Are there any concerns around parallel requests causing noise in the timing information? Or are we happy to live with a small 1-2(?)ms noise level per experiment in order to benefit from faster experiment runtimes in aggregate?
Not sure which of these questions are still open. We should definitely get this clear in the design document. What would we write, and where in the document would we put it?
On that, can we be clear with our vocabulary, "Torperf tests" means "Torperf experiments", right?
Yes. Hope my "experiment type" vs. "experiment instance" was not too confusing. ;)
It might be beneficial to provide a mechanism to download and verify the signature of new tor versions as they are released. The user could speficy if they plan to test stable, beta or alpha versions of tor with their Torperf instance.
IMHO, torperf should just measure performance, not download Tor or verify signatures. We have good package managers that do that already.
Ah, we don't just want to measure packaged tors. We might also want to measure older versions which aren't contained in package repositories anymore, and we might want to measure custom branches with performance tweaks. Not sure if we actually want to verify signatures of tor versions.
I think we should take Shadow's approach (or something similar). Shadow can download a user-defined tor version ('--tor-version'), or it can build a local tor path ('--tor-prefix'):
If the user wants to run torperf against tor versions that are not present in the package managers, then the user should download and build tor -- not torperf. Once a local binary is present, the user can run torperf against it with a --tor prefix.
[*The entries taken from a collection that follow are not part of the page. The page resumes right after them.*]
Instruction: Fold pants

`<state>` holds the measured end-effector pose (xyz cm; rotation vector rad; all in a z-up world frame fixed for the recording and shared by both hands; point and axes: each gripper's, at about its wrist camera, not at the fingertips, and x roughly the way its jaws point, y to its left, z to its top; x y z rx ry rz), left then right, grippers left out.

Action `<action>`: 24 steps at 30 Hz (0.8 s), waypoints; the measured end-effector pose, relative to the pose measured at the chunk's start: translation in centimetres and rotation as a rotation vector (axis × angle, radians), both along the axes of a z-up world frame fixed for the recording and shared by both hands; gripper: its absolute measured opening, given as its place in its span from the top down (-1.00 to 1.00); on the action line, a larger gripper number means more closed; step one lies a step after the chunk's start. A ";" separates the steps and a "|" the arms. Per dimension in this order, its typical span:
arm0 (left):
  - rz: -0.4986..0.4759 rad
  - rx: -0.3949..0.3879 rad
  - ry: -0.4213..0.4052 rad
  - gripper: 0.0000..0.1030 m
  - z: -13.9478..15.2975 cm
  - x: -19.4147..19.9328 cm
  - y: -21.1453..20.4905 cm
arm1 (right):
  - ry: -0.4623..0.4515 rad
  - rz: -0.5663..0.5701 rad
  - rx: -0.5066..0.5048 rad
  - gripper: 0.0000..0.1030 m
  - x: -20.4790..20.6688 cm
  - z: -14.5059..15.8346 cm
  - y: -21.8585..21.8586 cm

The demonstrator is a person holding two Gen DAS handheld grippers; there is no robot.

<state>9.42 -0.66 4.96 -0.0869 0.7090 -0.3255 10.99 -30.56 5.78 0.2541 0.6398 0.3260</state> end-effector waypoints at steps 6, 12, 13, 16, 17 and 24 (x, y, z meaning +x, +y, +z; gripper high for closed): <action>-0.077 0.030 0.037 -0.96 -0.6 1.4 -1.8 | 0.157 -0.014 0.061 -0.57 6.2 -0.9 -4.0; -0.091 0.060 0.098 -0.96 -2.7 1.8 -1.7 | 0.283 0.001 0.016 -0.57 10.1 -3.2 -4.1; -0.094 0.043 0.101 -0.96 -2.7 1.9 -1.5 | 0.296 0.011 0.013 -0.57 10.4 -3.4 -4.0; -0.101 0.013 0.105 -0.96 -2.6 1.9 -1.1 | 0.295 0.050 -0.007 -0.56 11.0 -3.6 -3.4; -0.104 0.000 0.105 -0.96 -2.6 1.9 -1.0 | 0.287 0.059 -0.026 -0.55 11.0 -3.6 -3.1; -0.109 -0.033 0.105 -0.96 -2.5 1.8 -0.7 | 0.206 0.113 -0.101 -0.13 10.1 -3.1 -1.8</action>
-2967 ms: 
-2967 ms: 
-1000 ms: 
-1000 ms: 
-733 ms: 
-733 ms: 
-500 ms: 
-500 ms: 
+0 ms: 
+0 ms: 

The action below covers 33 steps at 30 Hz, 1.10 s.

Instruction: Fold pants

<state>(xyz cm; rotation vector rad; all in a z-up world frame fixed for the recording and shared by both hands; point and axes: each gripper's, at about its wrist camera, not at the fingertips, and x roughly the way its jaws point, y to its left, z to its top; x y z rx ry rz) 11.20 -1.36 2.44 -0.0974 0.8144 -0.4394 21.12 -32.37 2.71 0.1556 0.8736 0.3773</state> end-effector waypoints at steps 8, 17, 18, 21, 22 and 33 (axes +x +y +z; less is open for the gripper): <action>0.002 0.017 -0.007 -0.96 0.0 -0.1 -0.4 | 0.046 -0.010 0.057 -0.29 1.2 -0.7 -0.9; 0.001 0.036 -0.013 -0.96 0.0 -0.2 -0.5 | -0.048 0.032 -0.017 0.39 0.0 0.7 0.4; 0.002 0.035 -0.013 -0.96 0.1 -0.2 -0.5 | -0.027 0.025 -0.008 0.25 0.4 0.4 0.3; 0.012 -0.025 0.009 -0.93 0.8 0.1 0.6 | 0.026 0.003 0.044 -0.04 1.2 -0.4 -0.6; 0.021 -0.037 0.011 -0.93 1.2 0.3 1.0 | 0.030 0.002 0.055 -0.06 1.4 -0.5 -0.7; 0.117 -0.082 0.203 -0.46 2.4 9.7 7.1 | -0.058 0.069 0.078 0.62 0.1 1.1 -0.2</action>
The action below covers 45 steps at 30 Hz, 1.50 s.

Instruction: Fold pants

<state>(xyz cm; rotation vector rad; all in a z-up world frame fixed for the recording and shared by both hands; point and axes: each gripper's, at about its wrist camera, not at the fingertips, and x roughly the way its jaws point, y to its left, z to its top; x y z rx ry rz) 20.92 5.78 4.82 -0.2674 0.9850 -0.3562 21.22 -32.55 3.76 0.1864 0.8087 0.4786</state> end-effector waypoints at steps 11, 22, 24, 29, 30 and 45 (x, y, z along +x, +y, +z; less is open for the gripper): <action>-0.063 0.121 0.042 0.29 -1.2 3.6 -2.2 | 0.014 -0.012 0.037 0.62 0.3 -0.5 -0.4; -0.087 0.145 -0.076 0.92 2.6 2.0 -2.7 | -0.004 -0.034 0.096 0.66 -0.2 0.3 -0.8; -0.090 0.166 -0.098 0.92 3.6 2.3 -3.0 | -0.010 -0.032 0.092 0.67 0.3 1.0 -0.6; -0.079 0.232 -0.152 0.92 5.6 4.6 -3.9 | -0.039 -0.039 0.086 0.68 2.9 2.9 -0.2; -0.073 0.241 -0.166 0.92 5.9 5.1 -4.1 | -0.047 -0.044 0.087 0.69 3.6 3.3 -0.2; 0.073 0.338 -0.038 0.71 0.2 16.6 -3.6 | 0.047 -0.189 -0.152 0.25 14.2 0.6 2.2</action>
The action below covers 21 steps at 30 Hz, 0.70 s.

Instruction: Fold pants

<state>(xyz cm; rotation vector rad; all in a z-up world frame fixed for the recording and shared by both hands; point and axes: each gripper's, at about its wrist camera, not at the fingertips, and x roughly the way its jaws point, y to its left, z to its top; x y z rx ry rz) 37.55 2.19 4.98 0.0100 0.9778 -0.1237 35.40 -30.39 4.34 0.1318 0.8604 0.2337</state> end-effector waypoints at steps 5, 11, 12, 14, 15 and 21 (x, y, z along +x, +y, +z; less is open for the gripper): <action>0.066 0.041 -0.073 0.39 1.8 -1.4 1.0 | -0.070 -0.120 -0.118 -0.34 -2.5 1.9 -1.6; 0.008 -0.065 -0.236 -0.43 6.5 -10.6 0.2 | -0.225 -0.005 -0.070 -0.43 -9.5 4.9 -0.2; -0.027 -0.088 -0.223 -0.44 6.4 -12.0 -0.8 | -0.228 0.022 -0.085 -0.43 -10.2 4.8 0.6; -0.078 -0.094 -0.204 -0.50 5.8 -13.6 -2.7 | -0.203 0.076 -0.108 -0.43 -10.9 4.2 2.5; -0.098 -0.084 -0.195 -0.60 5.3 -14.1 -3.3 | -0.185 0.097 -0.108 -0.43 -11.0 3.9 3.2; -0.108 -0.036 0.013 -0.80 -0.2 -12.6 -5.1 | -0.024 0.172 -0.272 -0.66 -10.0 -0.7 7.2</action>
It's perfectly fine if the first version only supports a '--tor-binary' option and leaves downloading and building of custom tor versions to the user. Of course, Torperf should be able to support the default tor binary that comes with the operating system for non-expert users. But supporting a '--tor-version' option that downloads and builds a tor binary can come in version two. I tried to describe this approach in the design document. (Please rephrase as needed.)
https://github.com/shadow/shadow/blob/master/setup#L109
Do you see any problems with this?
Nope, this is perfectly fine. I just don't want torperf to download, verify and build tor.
Perfectly fine to ignore for now. It's not a crazy feature. But let's do this later.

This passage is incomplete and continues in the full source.